When the South Park boys get mixed up in a debate about censoring a comedy film, their parents as ever take things to extremes and decide to wage war against Canada, because that’s where the film came from, and because it’s easier to attack a scapegoat than to question whether it’s actually their parenting at fault. Adding – fittingly, given how it happens – fuel to the fire, Kenny dies emulating something from the film, but this time we see him in the afterlife and meeting the angsty Satan, as ever locked in an abusive homosexual relationship with Saddam Hussein – as the one suffering. The parents manage to succeed in getting the stars of the offensive film condemned to death, so Stan and Kyle decide to form a resistance movement to rescue them. Cartman’s potty-mouth leads him to be subjected to a ‘V-chip’ not for the TV but for the head, which shocks him when he swears to correct his behaviour, Eric Idle’s short turn as the doctor who implants the chip making up a little for his bewildering turn in the previous year’s Timmy to the Rescue (Timmah!). All these plot strands come together at the end in a rather contrived way revolving around prophecies of Hell breaking free, but it cannot be denied that it is awesome when it does, especially with Cartman featuring in one of the best of the show’s numerous anime pastiches and Mike Judge showing up to give Kenny a voice just for a moment or two.
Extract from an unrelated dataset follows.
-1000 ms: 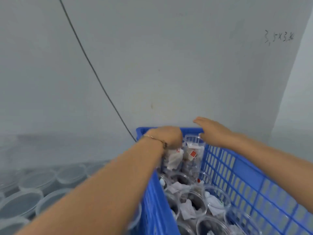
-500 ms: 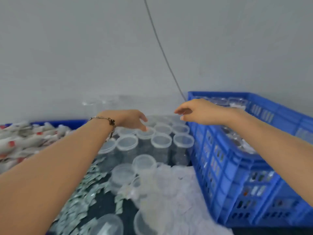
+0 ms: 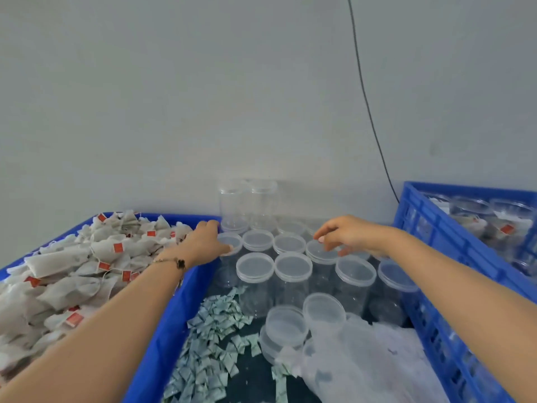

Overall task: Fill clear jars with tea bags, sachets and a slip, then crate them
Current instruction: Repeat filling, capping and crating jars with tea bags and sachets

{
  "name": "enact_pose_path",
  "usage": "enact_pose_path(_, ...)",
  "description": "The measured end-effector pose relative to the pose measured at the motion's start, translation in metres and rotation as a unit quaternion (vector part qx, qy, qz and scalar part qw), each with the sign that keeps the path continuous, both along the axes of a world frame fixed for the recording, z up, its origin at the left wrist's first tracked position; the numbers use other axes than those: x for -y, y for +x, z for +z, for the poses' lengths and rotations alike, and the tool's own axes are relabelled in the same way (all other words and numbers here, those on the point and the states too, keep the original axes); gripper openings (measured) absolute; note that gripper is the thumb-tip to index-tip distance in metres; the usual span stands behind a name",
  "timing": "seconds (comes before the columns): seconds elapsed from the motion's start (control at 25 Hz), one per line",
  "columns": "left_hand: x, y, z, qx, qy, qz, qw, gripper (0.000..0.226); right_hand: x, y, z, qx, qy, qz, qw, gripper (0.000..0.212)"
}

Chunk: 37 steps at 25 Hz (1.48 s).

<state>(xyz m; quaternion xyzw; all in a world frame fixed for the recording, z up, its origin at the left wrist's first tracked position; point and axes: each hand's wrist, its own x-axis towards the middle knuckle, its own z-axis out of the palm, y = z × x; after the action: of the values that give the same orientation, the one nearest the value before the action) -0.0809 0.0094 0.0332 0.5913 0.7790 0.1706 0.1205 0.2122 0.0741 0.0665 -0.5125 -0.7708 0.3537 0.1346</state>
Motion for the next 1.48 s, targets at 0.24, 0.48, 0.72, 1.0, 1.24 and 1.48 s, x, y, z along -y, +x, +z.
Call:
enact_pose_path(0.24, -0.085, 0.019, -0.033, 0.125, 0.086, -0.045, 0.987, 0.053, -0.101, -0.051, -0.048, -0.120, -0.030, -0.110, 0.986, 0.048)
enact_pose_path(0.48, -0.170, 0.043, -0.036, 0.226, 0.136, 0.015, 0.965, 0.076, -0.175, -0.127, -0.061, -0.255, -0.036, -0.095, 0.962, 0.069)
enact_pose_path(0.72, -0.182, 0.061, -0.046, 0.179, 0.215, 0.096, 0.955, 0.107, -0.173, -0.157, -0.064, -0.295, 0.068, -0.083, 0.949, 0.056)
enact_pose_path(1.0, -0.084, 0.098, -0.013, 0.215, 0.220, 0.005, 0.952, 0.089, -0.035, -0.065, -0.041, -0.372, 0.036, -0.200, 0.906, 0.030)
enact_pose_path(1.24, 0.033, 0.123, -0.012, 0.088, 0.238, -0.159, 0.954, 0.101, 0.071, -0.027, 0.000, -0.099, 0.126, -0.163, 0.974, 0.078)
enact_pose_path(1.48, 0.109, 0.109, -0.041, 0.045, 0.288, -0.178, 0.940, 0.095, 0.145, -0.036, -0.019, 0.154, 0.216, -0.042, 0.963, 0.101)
The film probably has the best pastiche soundtrack of any comedy film. The remarkable thing is that it not only imitates Menken numbers and the soundtrack of Les Misérables, it does it to a level of quality about on a par with them. James Hetfield pops in for an anonymous vocal cameo that presumably because of legal wrangling couldn’t be on the soundtrack and he pretended for a few years he didn’t do, the extremely silly ‘Kyle’s Mom is a Big Fat Bitch’ from the series gets fully expanded and ‘Blame Canada’ even got nominated for an Oscar – complete with a performance on awards ceremony night by Robin Williams (losing, inexplicably, to Phil Collins’ dreck from Tarzan). The medley that grows out of the Les Mis parody, including the great couplet ‘They may cut your dick in half and serve it to a pig/And though it hurts you’ll laugh and dance a dickless jig’, is inspired and should’ve been the one that won that academy award.

This was made while South Park was a rising star, and long before anyone was bored of it. And it shows: it’s clever, confident, full of ideas and absolutely hilarious. Miles better than The Simpsons Movie and a little better than Beavis and Butthead do America, it’s very probably the best movie adaptation of a TV animated comedy there’s ever been.